What this task involves → Could you write out, word for word, each line from the one containing "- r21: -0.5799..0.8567" to the last line of the data below, both included and nothing more?

╭─ Data extract

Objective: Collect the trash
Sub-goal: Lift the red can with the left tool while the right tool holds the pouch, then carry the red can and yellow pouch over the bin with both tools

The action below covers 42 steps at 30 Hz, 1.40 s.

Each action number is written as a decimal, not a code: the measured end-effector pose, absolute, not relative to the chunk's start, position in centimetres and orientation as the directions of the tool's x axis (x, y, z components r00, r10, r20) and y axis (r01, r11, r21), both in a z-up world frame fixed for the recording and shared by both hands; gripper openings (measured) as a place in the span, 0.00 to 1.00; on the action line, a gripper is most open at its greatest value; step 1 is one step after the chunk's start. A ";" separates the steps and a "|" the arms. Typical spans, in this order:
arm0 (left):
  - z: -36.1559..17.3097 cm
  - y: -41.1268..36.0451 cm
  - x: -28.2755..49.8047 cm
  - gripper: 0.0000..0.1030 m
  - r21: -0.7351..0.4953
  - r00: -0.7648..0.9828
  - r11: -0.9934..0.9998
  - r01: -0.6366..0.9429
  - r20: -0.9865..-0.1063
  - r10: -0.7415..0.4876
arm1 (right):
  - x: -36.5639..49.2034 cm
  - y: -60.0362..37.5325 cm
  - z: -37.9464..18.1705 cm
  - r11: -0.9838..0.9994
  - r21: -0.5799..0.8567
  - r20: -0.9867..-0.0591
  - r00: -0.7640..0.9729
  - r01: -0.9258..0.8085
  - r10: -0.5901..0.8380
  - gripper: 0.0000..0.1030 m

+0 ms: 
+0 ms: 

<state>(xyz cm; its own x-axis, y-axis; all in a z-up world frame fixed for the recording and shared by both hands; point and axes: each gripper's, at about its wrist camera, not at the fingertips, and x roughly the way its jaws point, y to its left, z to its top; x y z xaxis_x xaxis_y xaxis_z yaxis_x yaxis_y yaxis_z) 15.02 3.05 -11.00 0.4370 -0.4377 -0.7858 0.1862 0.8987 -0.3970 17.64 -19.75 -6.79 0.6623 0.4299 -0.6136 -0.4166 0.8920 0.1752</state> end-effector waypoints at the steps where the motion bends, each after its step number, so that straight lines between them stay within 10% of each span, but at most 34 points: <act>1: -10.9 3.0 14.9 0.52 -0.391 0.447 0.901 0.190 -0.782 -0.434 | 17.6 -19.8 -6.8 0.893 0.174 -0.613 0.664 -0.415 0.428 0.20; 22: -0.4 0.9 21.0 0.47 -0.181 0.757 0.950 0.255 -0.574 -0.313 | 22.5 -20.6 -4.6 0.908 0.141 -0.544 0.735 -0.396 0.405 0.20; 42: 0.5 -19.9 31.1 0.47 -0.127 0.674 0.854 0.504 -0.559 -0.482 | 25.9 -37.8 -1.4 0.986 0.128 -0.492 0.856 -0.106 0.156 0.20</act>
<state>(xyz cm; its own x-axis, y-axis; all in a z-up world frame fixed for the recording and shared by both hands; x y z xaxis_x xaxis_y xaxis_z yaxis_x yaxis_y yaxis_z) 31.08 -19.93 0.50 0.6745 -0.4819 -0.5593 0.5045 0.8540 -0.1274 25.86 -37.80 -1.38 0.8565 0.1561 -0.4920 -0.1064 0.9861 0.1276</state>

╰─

Task output →
  - r21: -0.5799..0.8567
  - r20: -0.9867..-0.0591
  - r00: -0.7640..0.9729
  - r01: -0.9258..0.8085
  - r10: -0.5901..0.8380
  - gripper: 0.0000..0.1030 m

+0 ms: 
+0 ms: 

<state>(xyz cm; its own x-axis, y-axis; all in a z-up world frame fixed for the recording and shared by both hands; point and axes: each gripper's, at about its wrist camera, not at the fingertips, and x roughly the way its jaws point, y to its left, z to its top; x y z xaxis_x xaxis_y xaxis_z yaxis_x yaxis_y yaxis_z) 15.02 3.05 -11.00 0.4370 -0.4377 -0.7858 0.1862 0.8987 -0.3970 17.64 -19.75 -6.79 0.6623 0.4299 -0.6136 -0.4166 0.8920 0.1752</state> end-effector waypoints at the steps where the motion bends, each after its step number, so that straight lines between them stay within 10% of each span, but at most 34 points: <act>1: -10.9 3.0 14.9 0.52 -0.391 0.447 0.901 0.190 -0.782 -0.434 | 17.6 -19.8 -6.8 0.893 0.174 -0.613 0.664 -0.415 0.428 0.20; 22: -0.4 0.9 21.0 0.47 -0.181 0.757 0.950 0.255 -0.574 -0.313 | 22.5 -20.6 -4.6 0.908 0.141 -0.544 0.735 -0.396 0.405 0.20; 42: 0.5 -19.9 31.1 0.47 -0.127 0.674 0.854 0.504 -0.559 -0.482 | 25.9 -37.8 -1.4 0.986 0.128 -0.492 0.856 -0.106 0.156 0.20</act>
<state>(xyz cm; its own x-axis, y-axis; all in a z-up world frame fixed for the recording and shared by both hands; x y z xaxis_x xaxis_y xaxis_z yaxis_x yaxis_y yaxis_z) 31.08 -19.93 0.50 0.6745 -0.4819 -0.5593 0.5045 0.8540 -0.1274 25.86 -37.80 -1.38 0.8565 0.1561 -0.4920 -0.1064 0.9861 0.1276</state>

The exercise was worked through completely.